With a growl Buell mounted the ladder. When his great shock head hove in sight I was seized by a mad desire to give him a little of his own medicine. With both hands I lifted the piece of pine branch and brought it down with every ounce of strength in me.
Like a pistol it cracked on Buell's head and snapped into bits. The lumberman gave a smothered groan, then clattered down the ladder and rolled on the floor. There he lay quiet.
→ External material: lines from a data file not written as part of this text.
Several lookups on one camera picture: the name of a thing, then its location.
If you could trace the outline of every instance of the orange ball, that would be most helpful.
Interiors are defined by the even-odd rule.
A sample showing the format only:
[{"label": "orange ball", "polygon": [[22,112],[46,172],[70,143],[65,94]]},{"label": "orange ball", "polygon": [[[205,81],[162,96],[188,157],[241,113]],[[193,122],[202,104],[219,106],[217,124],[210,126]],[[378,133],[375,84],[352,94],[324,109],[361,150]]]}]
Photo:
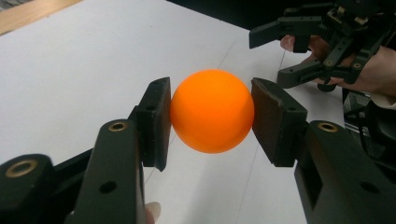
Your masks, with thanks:
[{"label": "orange ball", "polygon": [[254,119],[254,105],[245,84],[219,69],[197,72],[177,87],[170,117],[180,139],[189,147],[220,153],[239,145]]}]

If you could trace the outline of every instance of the white table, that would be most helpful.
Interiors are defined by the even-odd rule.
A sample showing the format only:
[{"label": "white table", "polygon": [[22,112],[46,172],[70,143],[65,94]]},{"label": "white table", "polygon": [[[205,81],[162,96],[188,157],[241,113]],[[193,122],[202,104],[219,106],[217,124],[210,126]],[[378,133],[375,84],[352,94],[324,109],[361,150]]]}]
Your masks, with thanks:
[{"label": "white table", "polygon": [[[0,162],[29,153],[54,164],[92,148],[99,128],[125,119],[150,81],[172,92],[206,68],[276,80],[306,55],[278,41],[248,48],[248,31],[163,0],[84,0],[0,36]],[[308,120],[343,125],[341,91],[307,83],[288,92]],[[206,155],[171,133],[162,173],[145,168],[147,203],[160,224],[305,223],[294,169],[275,168],[250,132],[235,149]]]}]

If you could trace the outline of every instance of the wooden floor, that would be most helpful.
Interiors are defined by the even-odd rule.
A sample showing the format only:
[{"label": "wooden floor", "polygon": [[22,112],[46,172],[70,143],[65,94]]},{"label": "wooden floor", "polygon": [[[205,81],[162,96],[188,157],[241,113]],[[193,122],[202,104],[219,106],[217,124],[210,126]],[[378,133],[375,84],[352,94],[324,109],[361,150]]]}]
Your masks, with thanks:
[{"label": "wooden floor", "polygon": [[34,0],[0,12],[0,35],[40,20],[81,0]]}]
"All-fired dead--thet kid--now, ain't he?" said Bud, sarcastically. "How'd you like thet crack on the knob? You'll need a larger size hat, mebbe.
Herky-Jerky, you go up an' see what's up there."
"I've a picture of myself goin'," replied Herky, without moving.
"Whar's the water? Get some water, Greaser," chimed in Bill.
From the way they worked over Buell, I concluded he had been pretty badly stunned. But he came to presently.
"What struck me?" he asked.
"Oh, nothin'," replied Bud, derisively. "The loft up thar's full of air, an' it blowed on you, thet's all."
Buell got up, and began walking around.
"Bill, go out an' fetch in some long poles," he said.
When Bill returned with a number of sharp, bayonet-like pikes I knew the game was all up for me. Several of the men began to prod through the thin covering of dry brush. One of them reached me, and struck so hard that I lurched violently.
That was too much for the rickety loft floor. It was only a bit of brush laid on a netting of slender poles. It creaked, rasped, and went down with a crash. I alighted upon somebody, and knocked him to the floor. Whoever it was, seized me with iron hands. I was buried, almost smothered, in the dusty mass. My captor began to curse cheerfully, and I knew then that Herky-Jerky had made me a prisoner.